§ **Brief**
Each line in the entries below that holds the string "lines" must be copied.

[Dataset records]
* * *
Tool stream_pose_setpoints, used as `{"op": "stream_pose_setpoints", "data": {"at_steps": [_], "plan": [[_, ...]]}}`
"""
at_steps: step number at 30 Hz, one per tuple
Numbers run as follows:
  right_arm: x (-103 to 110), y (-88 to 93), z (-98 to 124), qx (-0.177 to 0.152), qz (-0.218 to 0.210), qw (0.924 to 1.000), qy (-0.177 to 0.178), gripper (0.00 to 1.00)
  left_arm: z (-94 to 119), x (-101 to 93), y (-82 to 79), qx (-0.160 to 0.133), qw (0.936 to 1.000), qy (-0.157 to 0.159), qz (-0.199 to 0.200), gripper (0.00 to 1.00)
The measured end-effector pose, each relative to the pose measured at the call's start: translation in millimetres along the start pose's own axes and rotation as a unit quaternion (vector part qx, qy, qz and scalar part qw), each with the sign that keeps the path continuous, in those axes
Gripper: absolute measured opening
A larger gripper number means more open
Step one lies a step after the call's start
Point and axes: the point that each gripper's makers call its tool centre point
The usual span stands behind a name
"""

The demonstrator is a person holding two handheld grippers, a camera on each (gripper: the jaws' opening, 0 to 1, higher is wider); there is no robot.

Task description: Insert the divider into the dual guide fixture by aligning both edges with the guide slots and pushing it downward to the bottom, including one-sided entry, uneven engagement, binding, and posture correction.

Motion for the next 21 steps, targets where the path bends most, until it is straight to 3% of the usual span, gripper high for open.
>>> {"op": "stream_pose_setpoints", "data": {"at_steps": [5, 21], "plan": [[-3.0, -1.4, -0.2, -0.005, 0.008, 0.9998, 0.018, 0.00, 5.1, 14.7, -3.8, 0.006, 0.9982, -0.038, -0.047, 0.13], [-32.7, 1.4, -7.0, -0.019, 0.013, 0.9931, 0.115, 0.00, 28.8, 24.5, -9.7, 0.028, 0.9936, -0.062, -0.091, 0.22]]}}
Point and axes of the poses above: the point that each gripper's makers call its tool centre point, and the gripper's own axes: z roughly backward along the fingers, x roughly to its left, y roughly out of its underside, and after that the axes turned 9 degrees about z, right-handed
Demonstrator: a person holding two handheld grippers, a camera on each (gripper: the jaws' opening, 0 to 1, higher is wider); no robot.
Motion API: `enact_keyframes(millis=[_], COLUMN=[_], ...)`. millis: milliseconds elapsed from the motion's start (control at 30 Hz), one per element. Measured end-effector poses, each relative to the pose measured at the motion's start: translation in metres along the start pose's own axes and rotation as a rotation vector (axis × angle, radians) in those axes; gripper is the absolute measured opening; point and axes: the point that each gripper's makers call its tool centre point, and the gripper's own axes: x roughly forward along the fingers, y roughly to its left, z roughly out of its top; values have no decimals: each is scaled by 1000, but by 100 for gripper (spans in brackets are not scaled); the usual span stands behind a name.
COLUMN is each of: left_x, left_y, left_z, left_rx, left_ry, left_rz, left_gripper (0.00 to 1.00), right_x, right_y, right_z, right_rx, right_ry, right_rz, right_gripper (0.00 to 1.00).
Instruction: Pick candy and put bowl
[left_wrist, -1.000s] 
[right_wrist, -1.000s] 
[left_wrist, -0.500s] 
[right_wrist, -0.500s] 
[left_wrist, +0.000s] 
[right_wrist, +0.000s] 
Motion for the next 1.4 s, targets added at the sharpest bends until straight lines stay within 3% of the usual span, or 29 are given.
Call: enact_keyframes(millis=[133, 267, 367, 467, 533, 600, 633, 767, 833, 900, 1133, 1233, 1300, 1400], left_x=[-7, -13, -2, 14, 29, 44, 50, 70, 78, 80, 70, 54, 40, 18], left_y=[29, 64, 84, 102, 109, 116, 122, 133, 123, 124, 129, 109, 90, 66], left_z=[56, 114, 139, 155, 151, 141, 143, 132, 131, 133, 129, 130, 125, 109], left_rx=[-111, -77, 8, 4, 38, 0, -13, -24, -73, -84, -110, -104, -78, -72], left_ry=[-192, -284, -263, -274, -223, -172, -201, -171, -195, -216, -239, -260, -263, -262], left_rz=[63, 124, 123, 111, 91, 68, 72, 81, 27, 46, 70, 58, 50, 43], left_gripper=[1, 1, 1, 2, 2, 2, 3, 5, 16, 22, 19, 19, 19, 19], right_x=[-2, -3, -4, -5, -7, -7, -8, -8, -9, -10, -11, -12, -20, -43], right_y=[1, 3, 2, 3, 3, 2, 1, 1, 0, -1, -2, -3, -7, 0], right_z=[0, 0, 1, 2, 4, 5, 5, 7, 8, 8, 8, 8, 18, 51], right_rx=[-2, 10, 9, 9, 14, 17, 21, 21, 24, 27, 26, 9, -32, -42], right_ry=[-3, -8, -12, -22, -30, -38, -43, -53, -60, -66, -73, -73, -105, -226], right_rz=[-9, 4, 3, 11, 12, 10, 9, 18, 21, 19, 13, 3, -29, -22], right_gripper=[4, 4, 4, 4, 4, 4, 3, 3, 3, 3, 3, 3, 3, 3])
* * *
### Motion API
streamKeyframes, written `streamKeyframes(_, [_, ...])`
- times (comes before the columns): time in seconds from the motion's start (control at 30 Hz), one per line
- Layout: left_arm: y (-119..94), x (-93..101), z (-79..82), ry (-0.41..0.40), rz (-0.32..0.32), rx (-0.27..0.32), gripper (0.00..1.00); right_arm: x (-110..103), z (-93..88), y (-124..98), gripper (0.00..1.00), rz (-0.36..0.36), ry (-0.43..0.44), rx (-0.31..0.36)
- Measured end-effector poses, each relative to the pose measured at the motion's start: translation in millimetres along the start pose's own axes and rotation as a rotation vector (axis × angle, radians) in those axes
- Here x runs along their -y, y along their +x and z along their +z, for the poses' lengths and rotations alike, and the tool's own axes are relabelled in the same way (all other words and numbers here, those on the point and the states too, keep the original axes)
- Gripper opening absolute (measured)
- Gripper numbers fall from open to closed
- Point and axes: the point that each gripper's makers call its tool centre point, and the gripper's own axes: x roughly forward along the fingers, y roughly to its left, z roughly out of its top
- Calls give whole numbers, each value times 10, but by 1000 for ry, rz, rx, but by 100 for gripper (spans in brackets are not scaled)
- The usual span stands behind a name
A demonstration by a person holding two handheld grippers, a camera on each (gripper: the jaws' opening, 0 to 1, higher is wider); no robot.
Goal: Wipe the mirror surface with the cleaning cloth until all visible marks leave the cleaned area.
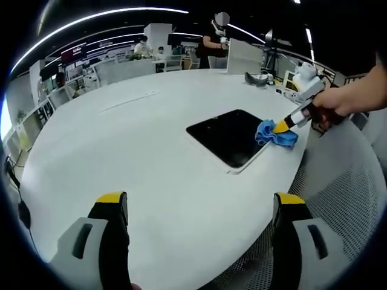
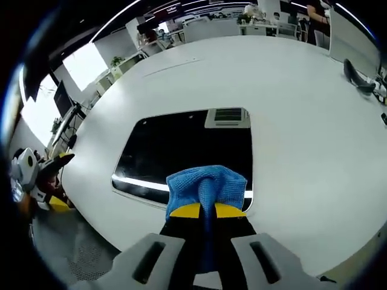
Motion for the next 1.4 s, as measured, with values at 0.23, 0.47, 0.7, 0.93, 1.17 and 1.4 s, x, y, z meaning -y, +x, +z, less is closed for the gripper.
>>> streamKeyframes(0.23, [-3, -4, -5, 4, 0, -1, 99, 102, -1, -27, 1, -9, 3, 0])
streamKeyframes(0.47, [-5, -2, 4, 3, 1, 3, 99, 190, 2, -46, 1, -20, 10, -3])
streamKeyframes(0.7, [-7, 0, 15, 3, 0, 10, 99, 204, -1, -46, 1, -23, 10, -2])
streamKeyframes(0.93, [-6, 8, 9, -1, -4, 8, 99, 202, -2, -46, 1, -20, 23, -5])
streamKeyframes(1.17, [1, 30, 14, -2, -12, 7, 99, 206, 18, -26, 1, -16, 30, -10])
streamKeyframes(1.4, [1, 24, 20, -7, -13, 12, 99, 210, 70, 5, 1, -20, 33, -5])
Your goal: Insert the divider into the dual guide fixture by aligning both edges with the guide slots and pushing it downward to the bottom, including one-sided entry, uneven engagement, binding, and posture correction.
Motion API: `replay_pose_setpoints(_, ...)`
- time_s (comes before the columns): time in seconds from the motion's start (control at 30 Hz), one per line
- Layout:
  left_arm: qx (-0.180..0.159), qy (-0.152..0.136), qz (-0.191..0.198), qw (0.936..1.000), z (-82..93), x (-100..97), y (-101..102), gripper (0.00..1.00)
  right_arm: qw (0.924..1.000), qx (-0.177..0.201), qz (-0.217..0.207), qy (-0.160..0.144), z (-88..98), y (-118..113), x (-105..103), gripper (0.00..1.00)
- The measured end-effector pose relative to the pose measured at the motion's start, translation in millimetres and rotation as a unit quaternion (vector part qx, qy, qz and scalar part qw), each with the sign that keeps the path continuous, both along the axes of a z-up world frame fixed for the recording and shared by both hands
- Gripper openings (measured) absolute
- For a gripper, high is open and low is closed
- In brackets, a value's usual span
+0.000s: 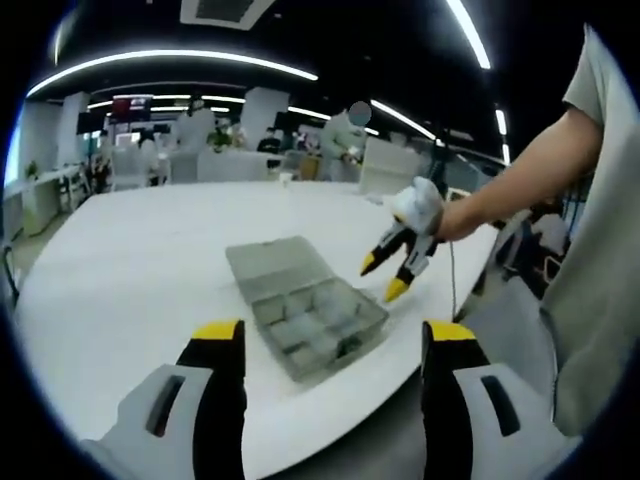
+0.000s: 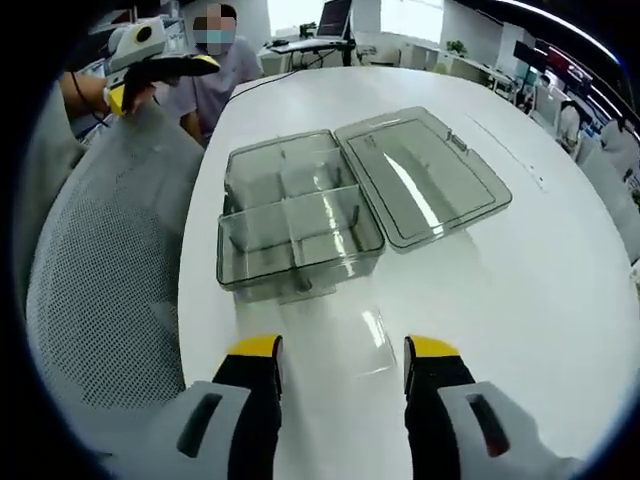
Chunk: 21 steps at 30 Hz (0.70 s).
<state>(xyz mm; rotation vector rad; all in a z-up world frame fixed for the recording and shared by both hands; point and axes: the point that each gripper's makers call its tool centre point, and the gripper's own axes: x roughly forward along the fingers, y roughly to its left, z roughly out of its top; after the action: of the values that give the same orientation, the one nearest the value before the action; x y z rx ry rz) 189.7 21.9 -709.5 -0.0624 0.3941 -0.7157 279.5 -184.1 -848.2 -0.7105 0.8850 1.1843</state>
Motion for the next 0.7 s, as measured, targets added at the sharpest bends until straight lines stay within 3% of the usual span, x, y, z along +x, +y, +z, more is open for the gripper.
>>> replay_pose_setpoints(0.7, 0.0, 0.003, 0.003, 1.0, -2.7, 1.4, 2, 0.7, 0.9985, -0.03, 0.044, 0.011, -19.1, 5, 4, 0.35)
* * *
§ **Task response**
Motion for the next 1.4 s, targets added at the sharpest bends until straight lines stay within 3% of the usual span, or 29 are given.
Motion for the next 0.7 s, as measured, targets added at the sharpest bends until straight lines stay within 3% of the usual span, x, y, z along +x, +y, +z, more is open for the gripper.

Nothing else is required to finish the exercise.